**AIM OF THE EXERCISE:** Set down the material exactly as given, please, from its first line through the line that includes "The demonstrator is".

==================================================

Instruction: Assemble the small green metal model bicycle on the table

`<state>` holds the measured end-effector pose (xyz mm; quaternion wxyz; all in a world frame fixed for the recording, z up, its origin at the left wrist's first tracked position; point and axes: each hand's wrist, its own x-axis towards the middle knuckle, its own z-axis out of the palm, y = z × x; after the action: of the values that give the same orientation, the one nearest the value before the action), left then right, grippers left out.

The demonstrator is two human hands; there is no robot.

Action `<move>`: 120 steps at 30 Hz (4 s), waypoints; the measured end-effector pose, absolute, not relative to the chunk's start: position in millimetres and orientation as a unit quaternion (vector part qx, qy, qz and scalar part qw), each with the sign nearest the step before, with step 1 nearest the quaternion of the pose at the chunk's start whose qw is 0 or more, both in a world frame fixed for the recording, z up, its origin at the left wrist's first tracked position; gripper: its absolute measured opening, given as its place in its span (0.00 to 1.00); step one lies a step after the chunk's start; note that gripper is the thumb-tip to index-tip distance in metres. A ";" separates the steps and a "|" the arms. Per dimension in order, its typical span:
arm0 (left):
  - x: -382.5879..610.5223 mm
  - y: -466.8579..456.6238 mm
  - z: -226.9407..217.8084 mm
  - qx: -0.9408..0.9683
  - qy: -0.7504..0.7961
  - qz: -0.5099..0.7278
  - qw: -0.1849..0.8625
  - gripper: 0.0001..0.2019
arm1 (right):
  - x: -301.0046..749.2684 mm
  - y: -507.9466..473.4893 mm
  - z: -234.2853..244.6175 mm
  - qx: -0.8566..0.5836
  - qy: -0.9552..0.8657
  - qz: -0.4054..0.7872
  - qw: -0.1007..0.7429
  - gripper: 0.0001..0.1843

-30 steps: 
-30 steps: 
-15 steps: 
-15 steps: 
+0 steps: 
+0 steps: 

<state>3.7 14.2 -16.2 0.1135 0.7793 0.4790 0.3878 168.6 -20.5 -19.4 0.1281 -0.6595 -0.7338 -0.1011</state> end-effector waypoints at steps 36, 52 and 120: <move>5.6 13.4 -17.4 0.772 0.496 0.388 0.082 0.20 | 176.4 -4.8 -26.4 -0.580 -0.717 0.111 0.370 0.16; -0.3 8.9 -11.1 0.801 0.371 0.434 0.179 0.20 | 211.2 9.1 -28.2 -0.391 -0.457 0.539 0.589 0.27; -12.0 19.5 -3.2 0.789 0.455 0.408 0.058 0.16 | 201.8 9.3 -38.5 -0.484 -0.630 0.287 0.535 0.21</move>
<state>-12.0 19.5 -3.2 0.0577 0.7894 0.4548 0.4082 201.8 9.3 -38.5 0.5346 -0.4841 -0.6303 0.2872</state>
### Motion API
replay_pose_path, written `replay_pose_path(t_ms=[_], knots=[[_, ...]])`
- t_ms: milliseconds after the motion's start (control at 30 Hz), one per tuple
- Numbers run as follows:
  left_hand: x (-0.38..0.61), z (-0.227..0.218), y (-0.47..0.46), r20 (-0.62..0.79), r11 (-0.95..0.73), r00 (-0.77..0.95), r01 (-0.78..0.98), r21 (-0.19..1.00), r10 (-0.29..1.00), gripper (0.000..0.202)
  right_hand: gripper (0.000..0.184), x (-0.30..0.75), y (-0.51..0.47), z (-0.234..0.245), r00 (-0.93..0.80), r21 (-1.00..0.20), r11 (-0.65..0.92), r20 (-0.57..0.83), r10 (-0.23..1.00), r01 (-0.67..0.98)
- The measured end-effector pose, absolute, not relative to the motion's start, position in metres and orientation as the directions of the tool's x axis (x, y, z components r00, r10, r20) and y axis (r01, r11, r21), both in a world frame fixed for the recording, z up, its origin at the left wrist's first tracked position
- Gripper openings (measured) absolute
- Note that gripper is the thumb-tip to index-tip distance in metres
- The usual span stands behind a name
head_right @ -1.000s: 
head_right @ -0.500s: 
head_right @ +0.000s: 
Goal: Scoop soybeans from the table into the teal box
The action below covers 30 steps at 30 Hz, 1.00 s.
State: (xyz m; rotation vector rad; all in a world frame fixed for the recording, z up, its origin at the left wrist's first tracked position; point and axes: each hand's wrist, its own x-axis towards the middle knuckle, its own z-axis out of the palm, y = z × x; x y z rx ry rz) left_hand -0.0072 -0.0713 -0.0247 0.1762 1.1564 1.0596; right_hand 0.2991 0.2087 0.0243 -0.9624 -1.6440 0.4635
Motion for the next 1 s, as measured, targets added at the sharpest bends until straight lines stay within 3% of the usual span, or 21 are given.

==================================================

**ANSWER SPACE:**
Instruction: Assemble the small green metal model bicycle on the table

`<state>` holds the measured end-effector pose (xyz mm; quaternion wxyz; all in a world frame fixed for the recording, z up, its origin at the left wrist's first tracked position; point and axes: each hand's wrist, its own x-axis towards the middle knuckle, its own z-axis out of the palm, y = z × x; after the action: of the values that give the same orientation, the one nearest the value before the action), left then right, grippers left out.

The demonstrator is two human hands; there is no robot.

Nothing further belongs to this answer.